Dear Dr Rassman,
I am a 39-year-old male. I recently underwent a transplant procedure at Bosley in Boston. My class was a 3 vertex. I have been using Propecia for 4 years, and it has worked great! However, I still saw some daylight in the frontal region. Admittedly, 99% of friends and family would only say I had slightly receding hairline, and follicular enhancement surgery was ridiculous. My objective was to simply augment my existing hair and stay a head of the curve. With that said, I’m now learning of Telogen and “shock-loss”. Several web sites claim that the shock loss can be permanent, and I could wind up with thinner hair than I began with. I knew up front that trauma could case this to happen. Moreover, I could have waited several years before taking this step. I would be greatly disappointed to lean that this was futile and I could be worse off! My HTP counselor says, new evidence claims healthy non-miniaturizing adjacent follicles should, and will come back after a few cycles. Can you please expound on this topic.
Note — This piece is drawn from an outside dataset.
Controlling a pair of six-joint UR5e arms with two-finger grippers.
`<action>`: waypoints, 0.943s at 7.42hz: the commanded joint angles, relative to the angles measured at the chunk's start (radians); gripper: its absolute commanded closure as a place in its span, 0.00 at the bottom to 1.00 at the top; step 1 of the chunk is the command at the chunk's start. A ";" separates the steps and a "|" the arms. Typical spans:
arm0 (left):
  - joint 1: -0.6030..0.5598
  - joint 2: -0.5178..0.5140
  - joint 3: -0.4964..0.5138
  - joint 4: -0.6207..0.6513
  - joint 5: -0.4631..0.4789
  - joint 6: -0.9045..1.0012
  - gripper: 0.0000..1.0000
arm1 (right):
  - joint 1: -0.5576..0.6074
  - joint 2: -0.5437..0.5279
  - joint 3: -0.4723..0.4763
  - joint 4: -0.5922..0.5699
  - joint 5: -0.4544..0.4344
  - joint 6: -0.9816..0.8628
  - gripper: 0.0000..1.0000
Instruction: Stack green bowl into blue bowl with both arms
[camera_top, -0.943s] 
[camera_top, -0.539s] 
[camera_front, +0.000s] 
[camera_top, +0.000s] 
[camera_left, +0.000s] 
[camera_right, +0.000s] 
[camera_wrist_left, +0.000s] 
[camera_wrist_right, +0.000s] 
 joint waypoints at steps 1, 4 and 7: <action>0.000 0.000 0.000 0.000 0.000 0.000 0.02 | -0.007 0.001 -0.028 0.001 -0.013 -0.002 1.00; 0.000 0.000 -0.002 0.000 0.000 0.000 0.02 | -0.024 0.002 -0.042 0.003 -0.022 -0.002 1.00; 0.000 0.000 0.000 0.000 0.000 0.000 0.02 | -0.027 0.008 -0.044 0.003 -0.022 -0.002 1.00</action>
Hair transplant shock (shock loss) is often prevented in men of your age by Propecia, so you have done the right thing by taking it. The shock loss can be permanent if the hair that is lost was in the balding zone. When it occurs and impacts hairs in the balding area in men, the hair loss is often, but not always, permanent. This will only impact non-transplanted hair, so if you had transplanted hair that was lost (very, very rare) that hair always returns. For women who lose hair (with shock loss), the hair almost always comes back.

You need to wait it out. Chances are that it will not come back, but the newly transplanted hair may make enough of a difference to adequately address the area of loss on a worst case scenario.